What is being asked:
Pull out every line below that holds the word "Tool".

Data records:
---------------
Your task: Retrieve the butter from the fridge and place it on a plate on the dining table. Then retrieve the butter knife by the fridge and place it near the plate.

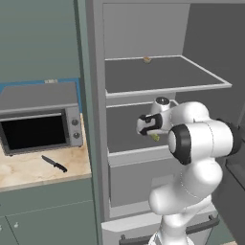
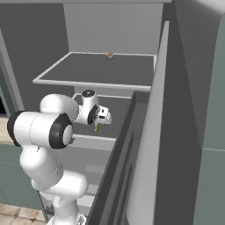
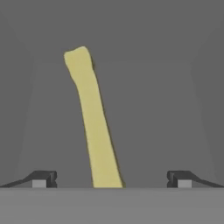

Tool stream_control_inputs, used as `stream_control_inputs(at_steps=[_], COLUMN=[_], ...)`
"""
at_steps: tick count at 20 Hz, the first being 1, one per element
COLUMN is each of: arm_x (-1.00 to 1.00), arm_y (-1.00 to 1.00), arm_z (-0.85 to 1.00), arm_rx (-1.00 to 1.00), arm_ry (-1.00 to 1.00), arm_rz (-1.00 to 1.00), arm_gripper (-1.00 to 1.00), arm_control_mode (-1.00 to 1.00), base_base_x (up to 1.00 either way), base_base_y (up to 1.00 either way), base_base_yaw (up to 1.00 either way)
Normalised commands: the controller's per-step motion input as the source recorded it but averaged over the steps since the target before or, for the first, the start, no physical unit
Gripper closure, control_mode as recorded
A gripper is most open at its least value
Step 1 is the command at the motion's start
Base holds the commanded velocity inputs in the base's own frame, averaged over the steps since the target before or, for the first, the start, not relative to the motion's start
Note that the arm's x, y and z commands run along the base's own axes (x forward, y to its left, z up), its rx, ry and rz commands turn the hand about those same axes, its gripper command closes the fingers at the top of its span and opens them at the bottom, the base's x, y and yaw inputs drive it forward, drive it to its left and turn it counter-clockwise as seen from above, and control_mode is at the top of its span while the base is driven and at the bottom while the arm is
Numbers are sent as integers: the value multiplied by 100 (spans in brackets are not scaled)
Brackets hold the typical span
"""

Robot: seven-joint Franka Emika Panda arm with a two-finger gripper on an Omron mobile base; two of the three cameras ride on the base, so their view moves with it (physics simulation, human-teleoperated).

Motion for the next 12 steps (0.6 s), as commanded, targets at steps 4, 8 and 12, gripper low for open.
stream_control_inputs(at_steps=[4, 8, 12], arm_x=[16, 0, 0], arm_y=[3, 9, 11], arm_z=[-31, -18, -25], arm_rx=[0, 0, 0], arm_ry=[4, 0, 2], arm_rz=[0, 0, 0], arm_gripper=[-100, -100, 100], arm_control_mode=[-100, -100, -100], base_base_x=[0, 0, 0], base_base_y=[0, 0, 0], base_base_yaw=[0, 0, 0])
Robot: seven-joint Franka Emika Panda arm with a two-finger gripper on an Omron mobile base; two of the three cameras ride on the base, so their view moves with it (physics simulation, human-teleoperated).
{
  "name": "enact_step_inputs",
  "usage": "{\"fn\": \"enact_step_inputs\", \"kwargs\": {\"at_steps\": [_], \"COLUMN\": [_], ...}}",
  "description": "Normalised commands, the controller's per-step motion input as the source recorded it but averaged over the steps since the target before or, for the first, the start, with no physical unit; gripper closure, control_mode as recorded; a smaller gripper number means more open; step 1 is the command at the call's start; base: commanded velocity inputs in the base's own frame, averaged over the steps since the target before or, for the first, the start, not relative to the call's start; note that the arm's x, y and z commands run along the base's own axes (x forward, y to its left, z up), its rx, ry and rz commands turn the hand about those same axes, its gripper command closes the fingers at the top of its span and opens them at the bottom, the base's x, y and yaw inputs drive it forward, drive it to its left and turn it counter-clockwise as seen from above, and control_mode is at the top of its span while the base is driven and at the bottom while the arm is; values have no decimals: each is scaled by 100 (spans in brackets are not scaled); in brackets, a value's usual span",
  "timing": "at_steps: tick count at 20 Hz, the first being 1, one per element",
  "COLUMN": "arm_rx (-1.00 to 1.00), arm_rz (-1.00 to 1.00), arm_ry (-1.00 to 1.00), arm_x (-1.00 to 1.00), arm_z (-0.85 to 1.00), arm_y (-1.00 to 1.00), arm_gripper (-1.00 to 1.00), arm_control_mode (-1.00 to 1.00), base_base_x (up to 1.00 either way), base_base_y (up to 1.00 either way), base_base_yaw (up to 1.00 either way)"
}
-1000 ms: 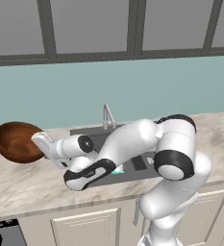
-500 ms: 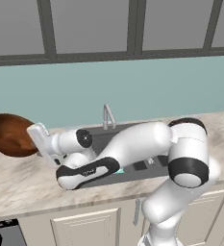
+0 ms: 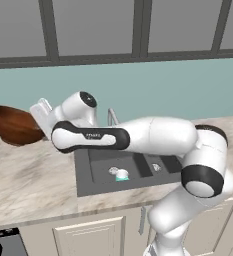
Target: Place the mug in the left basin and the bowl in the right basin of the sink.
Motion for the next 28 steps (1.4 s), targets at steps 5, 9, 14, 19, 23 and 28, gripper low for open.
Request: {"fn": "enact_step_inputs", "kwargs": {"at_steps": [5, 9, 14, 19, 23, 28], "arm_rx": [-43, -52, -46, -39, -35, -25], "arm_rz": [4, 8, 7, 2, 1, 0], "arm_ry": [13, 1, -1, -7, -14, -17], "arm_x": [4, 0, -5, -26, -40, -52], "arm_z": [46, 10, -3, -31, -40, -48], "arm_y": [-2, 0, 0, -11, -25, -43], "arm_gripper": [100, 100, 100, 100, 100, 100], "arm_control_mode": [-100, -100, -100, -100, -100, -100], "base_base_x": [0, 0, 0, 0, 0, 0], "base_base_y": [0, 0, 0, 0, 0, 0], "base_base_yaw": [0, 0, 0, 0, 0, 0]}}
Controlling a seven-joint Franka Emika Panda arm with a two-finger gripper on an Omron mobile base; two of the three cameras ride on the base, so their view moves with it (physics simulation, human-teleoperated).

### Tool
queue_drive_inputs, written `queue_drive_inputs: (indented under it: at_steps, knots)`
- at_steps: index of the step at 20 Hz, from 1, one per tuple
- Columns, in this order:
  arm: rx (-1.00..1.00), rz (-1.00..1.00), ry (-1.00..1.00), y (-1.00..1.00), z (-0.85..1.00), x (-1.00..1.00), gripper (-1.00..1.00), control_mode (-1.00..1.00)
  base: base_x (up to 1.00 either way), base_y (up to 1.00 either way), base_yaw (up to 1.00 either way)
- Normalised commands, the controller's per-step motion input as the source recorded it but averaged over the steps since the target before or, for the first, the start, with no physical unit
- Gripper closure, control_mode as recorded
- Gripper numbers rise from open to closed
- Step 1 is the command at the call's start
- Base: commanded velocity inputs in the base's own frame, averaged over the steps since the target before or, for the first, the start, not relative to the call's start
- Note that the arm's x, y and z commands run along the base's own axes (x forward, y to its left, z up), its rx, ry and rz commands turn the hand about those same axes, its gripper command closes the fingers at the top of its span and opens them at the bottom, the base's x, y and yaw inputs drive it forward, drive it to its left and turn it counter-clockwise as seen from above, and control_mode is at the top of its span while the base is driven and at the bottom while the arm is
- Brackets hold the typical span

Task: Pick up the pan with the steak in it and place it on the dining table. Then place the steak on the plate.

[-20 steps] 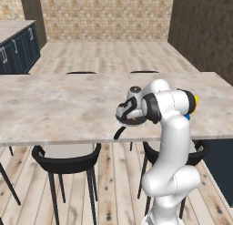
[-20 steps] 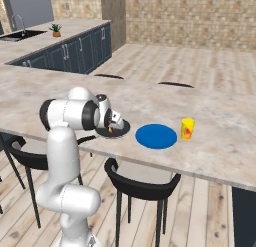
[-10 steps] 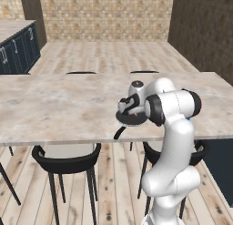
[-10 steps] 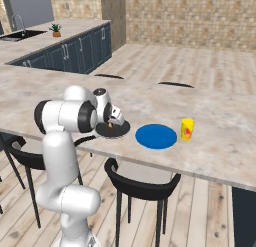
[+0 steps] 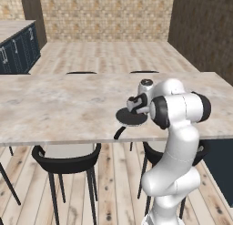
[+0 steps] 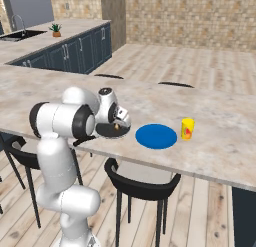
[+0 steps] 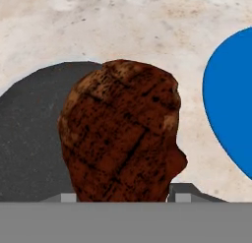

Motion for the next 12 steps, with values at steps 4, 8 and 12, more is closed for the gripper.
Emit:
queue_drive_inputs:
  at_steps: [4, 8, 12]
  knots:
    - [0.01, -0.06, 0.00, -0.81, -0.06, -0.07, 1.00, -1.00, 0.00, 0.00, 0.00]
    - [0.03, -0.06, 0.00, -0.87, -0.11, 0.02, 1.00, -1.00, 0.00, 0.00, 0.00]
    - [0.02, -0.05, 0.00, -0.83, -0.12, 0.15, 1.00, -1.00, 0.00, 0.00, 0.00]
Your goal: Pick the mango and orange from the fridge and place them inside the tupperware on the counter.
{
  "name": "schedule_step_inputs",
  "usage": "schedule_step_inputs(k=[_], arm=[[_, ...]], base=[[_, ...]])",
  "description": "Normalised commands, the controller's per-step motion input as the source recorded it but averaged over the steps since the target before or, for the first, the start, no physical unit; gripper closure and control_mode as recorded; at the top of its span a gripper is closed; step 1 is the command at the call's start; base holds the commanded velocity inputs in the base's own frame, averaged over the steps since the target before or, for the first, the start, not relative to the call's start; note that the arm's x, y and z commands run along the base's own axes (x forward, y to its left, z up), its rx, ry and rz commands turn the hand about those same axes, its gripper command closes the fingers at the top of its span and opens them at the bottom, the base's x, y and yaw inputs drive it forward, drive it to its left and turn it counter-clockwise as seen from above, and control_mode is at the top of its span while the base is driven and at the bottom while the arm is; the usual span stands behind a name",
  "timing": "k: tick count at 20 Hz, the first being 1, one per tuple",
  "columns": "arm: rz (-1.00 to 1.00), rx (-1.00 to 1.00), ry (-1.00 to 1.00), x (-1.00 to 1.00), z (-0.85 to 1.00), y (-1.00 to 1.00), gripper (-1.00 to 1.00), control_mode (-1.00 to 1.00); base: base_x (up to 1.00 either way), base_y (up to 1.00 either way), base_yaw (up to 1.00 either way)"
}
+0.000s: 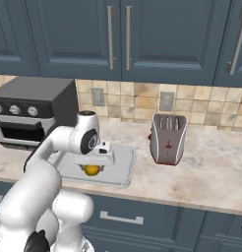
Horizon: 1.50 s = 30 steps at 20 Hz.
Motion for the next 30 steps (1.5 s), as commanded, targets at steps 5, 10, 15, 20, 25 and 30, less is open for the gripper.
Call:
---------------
Solution to this problem:
Tool stream_control_inputs, used as `stream_control_inputs(at_steps=[_], COLUMN=[_], ...)`
### Tool

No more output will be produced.